| What you will do |
Could you copy each line of the entries that contains "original"?

| Records from a data source |

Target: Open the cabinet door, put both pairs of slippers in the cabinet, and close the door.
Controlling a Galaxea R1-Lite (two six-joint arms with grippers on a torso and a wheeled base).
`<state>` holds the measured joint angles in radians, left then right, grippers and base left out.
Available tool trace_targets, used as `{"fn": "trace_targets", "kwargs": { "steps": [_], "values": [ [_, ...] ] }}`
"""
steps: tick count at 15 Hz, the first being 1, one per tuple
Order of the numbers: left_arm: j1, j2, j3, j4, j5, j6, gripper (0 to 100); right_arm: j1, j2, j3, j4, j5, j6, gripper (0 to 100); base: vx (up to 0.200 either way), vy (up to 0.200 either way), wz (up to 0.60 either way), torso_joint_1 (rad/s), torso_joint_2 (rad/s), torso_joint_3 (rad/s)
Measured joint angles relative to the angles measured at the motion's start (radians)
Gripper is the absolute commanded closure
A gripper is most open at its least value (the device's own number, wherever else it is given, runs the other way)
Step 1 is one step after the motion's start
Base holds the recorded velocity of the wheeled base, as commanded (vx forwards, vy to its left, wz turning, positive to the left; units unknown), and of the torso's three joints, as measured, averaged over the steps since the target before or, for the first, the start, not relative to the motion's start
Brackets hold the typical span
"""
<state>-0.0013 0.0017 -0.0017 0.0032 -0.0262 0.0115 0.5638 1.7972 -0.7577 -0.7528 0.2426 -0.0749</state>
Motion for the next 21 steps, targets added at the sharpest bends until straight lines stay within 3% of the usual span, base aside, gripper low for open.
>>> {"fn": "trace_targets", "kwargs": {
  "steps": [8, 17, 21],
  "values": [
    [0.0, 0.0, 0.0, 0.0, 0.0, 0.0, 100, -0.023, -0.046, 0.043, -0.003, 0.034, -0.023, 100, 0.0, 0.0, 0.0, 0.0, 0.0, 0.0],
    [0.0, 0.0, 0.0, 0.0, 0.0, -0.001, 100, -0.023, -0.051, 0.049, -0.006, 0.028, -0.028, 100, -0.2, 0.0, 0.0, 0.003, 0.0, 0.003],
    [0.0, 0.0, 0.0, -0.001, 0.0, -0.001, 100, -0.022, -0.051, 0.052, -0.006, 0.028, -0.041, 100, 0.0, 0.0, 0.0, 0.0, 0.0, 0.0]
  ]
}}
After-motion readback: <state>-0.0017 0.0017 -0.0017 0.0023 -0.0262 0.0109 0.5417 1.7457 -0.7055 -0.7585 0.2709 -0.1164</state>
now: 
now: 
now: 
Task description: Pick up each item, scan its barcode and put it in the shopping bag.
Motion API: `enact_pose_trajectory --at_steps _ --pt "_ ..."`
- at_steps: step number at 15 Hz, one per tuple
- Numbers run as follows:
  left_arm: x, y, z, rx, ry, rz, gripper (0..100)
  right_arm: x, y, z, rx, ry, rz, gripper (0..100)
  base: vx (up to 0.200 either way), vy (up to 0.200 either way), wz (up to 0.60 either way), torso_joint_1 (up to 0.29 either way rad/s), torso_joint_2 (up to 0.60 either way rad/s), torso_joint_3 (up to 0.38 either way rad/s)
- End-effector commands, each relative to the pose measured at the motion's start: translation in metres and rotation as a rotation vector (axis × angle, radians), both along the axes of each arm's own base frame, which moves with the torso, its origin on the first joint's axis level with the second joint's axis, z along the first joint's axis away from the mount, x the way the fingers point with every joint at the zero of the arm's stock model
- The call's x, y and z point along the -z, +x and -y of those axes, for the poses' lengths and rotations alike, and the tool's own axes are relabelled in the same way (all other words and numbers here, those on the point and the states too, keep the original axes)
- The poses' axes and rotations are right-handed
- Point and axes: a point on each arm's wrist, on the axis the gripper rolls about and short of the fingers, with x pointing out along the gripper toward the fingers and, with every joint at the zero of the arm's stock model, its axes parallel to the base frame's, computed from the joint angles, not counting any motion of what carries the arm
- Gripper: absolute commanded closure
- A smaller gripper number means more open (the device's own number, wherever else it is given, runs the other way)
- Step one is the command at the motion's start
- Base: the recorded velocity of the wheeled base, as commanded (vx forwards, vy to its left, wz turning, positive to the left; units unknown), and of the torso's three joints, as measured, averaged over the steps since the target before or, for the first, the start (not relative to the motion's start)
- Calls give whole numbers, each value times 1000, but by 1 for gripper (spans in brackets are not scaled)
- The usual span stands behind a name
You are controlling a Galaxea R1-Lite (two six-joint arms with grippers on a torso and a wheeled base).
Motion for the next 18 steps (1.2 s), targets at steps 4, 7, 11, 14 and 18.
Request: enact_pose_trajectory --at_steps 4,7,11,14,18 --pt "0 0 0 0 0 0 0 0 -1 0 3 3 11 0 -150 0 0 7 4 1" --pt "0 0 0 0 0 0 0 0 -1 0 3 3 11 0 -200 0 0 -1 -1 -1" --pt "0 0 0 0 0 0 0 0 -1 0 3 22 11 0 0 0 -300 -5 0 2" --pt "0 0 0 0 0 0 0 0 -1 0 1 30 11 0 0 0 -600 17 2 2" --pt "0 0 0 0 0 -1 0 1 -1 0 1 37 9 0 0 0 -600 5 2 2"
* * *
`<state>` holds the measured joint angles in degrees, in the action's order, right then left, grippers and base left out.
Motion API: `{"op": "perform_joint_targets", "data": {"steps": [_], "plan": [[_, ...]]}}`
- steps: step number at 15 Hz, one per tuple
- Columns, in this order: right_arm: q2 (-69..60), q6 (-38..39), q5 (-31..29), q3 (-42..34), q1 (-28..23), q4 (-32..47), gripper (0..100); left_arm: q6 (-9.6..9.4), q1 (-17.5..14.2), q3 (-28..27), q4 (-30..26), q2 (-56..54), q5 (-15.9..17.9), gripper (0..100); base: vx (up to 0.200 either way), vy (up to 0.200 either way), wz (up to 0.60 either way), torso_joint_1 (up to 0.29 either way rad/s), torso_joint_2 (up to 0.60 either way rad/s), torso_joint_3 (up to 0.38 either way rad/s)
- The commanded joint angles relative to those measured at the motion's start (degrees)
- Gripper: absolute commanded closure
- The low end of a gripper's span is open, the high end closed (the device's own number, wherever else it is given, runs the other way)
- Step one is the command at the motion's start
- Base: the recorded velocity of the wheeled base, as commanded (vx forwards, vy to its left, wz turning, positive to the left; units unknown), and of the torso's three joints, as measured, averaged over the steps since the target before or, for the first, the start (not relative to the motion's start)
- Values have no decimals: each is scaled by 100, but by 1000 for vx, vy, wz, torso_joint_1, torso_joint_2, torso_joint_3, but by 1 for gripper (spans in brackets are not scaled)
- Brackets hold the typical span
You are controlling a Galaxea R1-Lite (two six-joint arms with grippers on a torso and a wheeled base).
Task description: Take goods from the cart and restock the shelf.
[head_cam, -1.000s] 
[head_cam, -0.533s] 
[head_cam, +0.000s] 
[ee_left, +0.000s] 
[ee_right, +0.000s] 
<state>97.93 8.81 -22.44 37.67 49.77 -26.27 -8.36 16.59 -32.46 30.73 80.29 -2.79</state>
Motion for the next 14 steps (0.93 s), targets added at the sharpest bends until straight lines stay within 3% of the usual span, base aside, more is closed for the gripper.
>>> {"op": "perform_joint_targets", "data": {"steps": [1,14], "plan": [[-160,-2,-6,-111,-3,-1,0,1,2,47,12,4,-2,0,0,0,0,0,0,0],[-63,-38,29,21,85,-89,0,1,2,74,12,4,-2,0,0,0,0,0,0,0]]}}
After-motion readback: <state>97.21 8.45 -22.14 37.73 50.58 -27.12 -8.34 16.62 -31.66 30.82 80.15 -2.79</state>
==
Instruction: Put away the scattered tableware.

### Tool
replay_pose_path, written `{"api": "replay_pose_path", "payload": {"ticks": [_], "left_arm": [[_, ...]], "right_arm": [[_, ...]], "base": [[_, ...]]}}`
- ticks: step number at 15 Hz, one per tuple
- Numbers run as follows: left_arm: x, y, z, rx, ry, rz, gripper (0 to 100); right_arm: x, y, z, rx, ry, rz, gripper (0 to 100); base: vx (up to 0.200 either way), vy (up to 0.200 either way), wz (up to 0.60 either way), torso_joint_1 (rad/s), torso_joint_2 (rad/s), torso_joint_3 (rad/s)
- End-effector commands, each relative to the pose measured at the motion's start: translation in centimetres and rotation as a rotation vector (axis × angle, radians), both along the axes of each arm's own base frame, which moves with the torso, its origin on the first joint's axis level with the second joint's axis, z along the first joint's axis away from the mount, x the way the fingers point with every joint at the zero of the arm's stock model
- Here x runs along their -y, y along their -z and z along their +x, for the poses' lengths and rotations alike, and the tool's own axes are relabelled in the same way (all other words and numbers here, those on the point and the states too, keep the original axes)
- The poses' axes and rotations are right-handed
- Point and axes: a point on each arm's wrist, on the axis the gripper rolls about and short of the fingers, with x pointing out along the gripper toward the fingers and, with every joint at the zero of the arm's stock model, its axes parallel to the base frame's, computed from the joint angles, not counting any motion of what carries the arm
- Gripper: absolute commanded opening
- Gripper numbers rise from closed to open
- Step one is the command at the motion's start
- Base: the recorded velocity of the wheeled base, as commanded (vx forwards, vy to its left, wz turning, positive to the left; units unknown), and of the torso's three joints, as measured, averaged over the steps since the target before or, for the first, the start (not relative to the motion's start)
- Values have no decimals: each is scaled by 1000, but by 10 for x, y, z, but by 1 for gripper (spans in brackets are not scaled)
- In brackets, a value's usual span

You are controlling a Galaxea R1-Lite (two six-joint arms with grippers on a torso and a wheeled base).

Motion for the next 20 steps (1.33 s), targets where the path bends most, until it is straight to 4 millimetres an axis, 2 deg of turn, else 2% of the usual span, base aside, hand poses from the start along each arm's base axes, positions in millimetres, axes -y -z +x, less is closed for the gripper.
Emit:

| Written solution |
- The call's x, y and z point along the -z, +x and -y of those axes, for the poses' lengths and rotations alike, and the tool's own axes are relabelled in the same way (all other words and numbers here, those on the point and the states too, keep the original axes)
- Here x runs along their -y, y along their -z and z along their +x, for the poses' lengths and rotations alike, and the tool's own axes are relabelled in the same way (all other words and numbers here, those on the point and the states too, keep the original axes)

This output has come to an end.